Regarded by peers as among the most respected university president of this generation, Ruth J. Simmons has spent 50 years in higher education and served as president of Brown University, Smith College and Prairie View A&M University, an Historically Black College and University (HBCU). She currently serves as a President’s Distinguished Fellow at Rice University and Adviser to the President of Harvard on its HBCU initiative.
A French professor before entering university administration, Simmons held an appointment as a Professor of Africana Studies at Brown. After completing her Ph.D. in romance languages and literatures at Harvard, she served in various faculty and administrative roles at the University of Southern California, Princeton University, and Spelman College before becoming president of Smith College, the largest women’s college in the United States. At Smith, she launched a number of important academic initiatives, including an engineering program, the first at an American women’s college.
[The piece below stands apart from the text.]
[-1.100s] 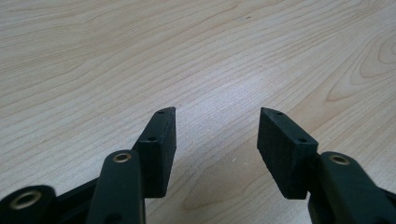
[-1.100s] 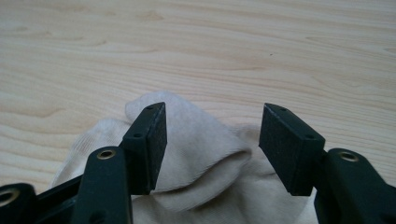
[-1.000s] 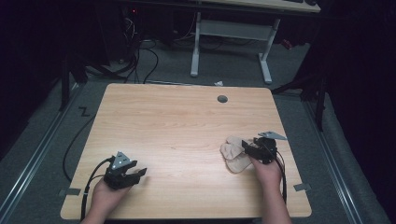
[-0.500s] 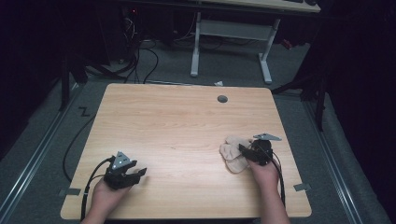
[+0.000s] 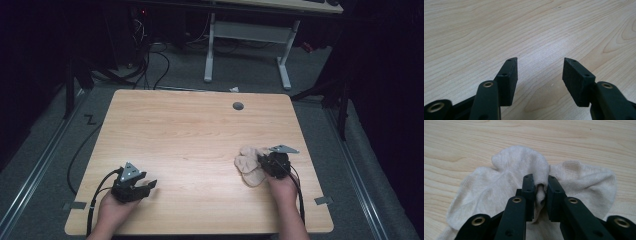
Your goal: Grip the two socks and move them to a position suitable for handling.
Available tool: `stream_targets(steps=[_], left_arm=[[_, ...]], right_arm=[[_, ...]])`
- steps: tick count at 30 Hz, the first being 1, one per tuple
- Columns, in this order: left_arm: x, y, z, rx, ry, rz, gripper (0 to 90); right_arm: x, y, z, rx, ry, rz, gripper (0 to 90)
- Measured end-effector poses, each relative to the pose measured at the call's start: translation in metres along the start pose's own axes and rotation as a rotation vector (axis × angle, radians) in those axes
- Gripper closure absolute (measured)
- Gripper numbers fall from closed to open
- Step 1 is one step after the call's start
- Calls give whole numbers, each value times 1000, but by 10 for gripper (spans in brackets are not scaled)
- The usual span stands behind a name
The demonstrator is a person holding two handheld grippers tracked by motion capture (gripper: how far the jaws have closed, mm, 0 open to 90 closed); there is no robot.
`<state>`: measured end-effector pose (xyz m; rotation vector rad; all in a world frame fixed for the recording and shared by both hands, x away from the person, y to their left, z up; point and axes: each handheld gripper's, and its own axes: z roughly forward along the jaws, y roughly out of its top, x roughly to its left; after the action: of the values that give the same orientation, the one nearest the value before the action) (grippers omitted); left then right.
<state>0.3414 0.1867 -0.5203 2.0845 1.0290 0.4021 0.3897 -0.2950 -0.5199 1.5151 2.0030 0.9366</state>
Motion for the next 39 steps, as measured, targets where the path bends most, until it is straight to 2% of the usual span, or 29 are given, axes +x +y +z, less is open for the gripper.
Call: stream_targets(steps=[6, 9, 20, 24, 25, 28, 33, 39], left_arm=[[0, 0, 0, 0, 1, -1, 465], [0, 0, 0, 2, -1, 1, 465], [0, 0, 1, 2, 4, 3, 462], [0, 0, 0, -1, 7, 2, 462], [0, 0, 0, -5, 8, -1, 462], [0, 0, -1, -6, 10, 0, 462], [0, 0, -1, -7, 9, 2, 463], [1, 0, -1, -9, 11, 0, 463]], right_arm=[[4, 1, -5, -15, 1, -8, 787], [5, 0, -5, -14, -4, -16, 733], [6, 1, -7, -26, -24, -13, 646], [7, 1, -6, -24, -29, -15, 653], [7, 1, -7, -27, -27, -24, 721], [9, 2, -9, -29, -21, -38, 792], [14, 5, -15, -55, -14, -49, 806], [16, 7, -24, -101, 14, -34, 808]])
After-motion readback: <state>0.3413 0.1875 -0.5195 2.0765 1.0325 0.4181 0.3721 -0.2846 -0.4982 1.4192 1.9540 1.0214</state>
Simmons is the recipient of many honors, including a Fulbright Fellowship to France, the 2001 President’s Award from the United Negro College Fund, the 2002 Fulbright Lifetime Achievement Medal, the 2004 Eleanor Roosevelt Val-Kill Medal, the Foreign Policy Association Medal, the Ellis Island Medal of Honor, and the Centennial Medal from Harvard University.
Simmons is a member of the National Academy of Arts and Sciences, the American Philosophical Society, and the Council on Foreign Relations, as well as a number of non-profit boards. Awarded numerous honorary degrees, she received the Brown Faculty’s highest honor: the Susan Colver Rosenberger Medal in 2011. In 2012, she was named a ‘chevalier’ of the French Legion of Honour.